Но если так, то зачем все эти вещи Малькольму Трюви? Кто он? Джеймс приложил ладони к лицу. Голова кружилась, свет в комнате медленно угасал. Он не ел с утра и чуть не падал с ног от усталости и голода.
Джеймс спустился вниз. Снова зазвонил телефон. Кто же так отчаянно, так терпеливо пытается дозвониться?
Джеймс вошел в спальню и, прежде чем задернуть шторы, выглянул в окно. Ветки каштана качались на ветру; от припаркованного фургона на тротуар падала тень; свет из окон в доме напротив рассеивал синие сумерки, но поверх этой картинки в окне маячило лицо. Поначалу Джеймс решил, что это лицо Малькольма Трюви, но после мгновенной паники понял, что видит собственное отражение. Он отступил от окна и всмотрелся. Как странно, да я просто вылитый…
— Так и есть, — прошептал Джеймс, — все сходится.

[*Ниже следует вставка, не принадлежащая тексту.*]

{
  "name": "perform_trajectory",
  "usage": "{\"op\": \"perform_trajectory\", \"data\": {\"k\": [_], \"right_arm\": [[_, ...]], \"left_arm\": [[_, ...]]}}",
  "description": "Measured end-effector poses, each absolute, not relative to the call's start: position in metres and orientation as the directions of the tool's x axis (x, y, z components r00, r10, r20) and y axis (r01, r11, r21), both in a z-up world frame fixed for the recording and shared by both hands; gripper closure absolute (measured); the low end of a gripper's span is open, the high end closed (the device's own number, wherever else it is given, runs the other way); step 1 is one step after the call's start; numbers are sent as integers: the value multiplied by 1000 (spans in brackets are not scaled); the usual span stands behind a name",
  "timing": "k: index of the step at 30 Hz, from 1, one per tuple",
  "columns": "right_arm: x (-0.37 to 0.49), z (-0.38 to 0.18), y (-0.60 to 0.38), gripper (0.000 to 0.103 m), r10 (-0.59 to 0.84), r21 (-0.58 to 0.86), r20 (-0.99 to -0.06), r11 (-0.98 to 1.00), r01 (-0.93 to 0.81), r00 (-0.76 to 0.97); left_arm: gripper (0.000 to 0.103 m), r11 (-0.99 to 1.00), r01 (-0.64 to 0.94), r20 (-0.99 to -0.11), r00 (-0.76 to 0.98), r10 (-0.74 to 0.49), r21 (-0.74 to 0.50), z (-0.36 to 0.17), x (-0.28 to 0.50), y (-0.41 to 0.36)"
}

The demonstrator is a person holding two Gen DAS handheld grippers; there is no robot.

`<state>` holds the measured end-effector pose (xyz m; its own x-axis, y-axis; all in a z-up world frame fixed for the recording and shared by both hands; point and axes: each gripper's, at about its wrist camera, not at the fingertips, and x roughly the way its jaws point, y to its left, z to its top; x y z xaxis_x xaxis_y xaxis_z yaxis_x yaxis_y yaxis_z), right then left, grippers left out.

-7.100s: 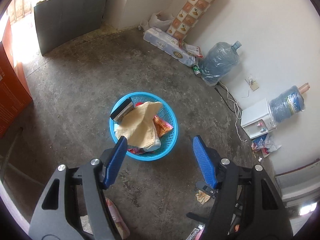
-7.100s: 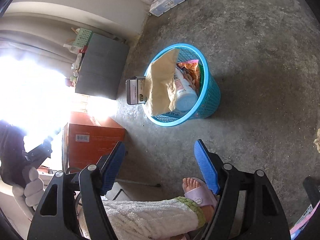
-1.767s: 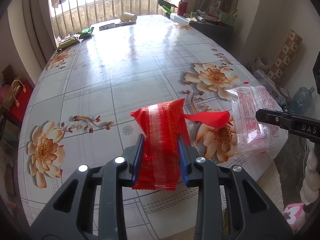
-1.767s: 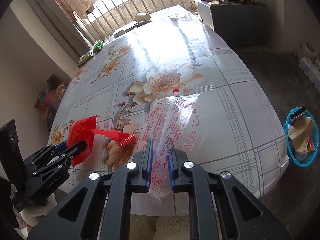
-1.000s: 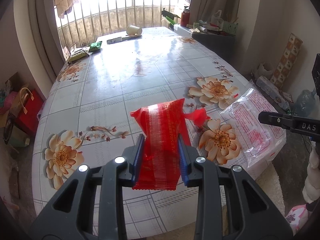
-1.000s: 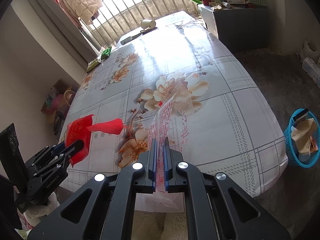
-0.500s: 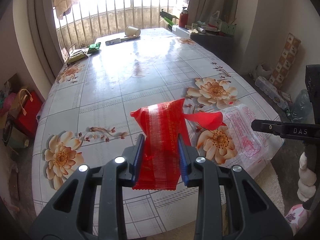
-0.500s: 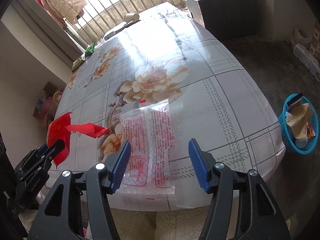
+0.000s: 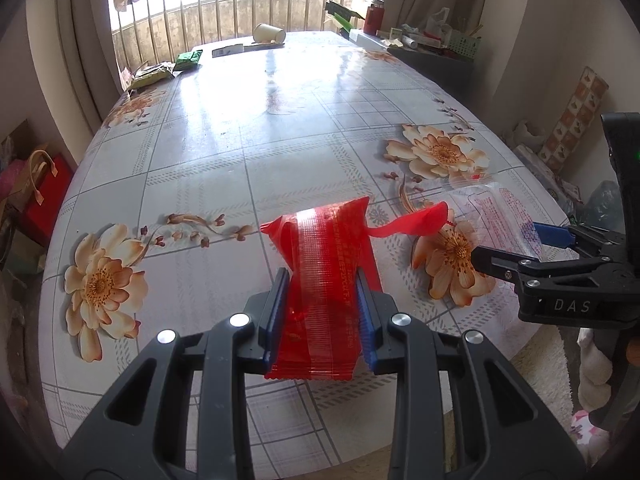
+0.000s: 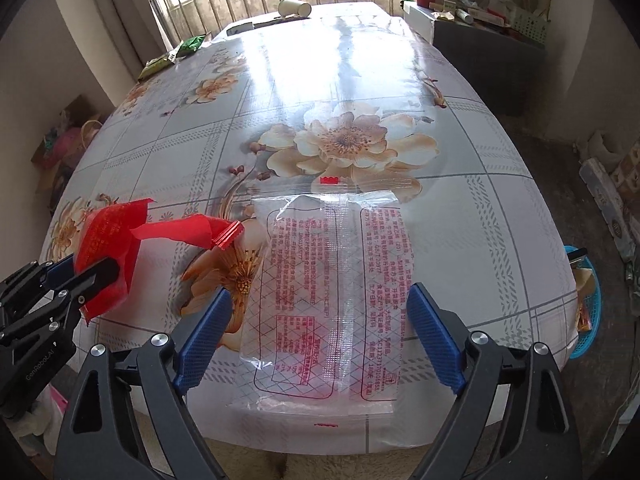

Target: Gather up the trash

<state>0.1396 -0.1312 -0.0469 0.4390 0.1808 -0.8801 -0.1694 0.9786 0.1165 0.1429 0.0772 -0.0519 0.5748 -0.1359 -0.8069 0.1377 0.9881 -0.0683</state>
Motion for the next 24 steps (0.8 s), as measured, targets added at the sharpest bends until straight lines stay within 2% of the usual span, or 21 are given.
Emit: {"op": "perform_trajectory", "data": {"k": [3, 5, 8, 11, 20, 24], "right_arm": [[135, -49, -117, 16, 131, 36, -878, 977, -210, 461], [133, -49, -115, 17, 143, 41, -874, 974, -222, 464], [130, -46, -117, 29, 144, 45, -869, 976, -215, 474], [129, -44, -121, 38, 142, 46, -869, 977, -209, 474], [126, -42, -118, 54, 149, 56, -867, 977, -205, 475], [124, -40, -121, 58, 170, 85, -866, 977, -197, 470]], "left_arm": [[73, 988, 135, -810, 570, -137, -71, -54, 142, 79], [73, 988, 133, -811, 568, -137, -74, -55, 142, 80], [73, 989, 130, -811, 569, -137, -76, -56, 139, 82], [73, 989, 126, -808, 573, -137, -79, -55, 139, 84], [73, 990, 119, -803, 581, -136, -82, -51, 135, 87], [73, 990, 116, -801, 584, -135, -82, -50, 134, 88]]}}
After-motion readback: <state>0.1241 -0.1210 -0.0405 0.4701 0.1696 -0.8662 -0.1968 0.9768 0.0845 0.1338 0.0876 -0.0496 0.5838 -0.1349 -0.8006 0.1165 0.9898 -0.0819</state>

Вот почему он получал письма, адресованные Малькольму Трюви, вот почему его ненавидит Грэм Оливер. Именно поэтому Джеймс так сочувствовал Мартину Твейту! И песня. Это он ее сочинил. И он же, Малькольм Трюви, — автор «Признаний убийцы». Значит, он, Джеймс, и есть Малькольм Трюви! Джеймс вспомнил лицо Трюви в витрине секс-шопа. Тогда его глаза встретились с зеркальным стеклом. Так значит, он смотрел на собственное отражение!
Несколько мгновений Джеймс сидел словно загипнотизированный. Затем в уши снова вторгся назойливый звонок. Только теперь, раз он и есть Малькольм Трюви, на другом конце провода вполне может оказаться… э… Анна Вэлери! Вот моя цель, мой секрет, мой грааль!
Он вытащил из ящика для инструментов ножовку и принялся пилить деревянный ящик. Стон металлических зубьев заглушал звон. Не успею, с отчаянием понял Джеймс. Пока я допилю, там положат трубку. Вспомнив, что в сарае должен лежать топор, он выскочил из дома. В саду было темно, и Джеймс не сразу нашел сарай. Все это время он молился, чтобы на том конце не вешали трубку. Схватив топор, Джеймс бегом вернулся в дом. Тяжело дыша, он стоял перед белым ящиком. Перед глазами плыло. Какое-то мгновение Джеймс слышал только звук собственного дыхания и уже решил, что телефон навеки умолк, потом заставил себя дышать медленнее и прислушался.
Тр-р-р-р-р-р. Тр-р-р-р-р-р.
Джеймс размахнулся и обрушил топор на деревянный ящик. Полетели щепки. От удара трубка соскочила и теперь висела на проводе. Джеймс швырнул топор на пол и поднес трубку к уху.
— Слушаю.
Молчание. У Джеймса упало сердце.
— Алло, — произнес на том конце провода женский голос.
Джеймс чуть не крикнул «Анна?», но голос (холодный и механический) перебил:
— Я звоню по поручению Малькольма Трюви. Он хотел бы поговорить с вами.
У Джеймса перехватило дыхание. По поручению Малькольма Трюви?
— Мистер Трюви зайдет к вам завтра. Вы будете дома в девять утра?
— Буду, — выдавил Джеймс.
— Хорошо. — И женщина повесила трубку.
Джеймс налил стакан вина и погрузился в размышления. Завтра к нему в гости придет Малькольм Трюви. Тот, кого он так упорно выслеживал, желая вывести на чистую воду, хочет с ним поговорить. Что бы это значило? Поежившись, Джеймс вспомнил примечание к истории жизни Томаса Риала. Человека, обвинявшего философа в смерти товарища по университету, звали М. Трюви. Возможно, это не я его преследую, а он меня? Что, если это Малькольм Трюви хочет вывести на чистую воду Джеймса Пэдью?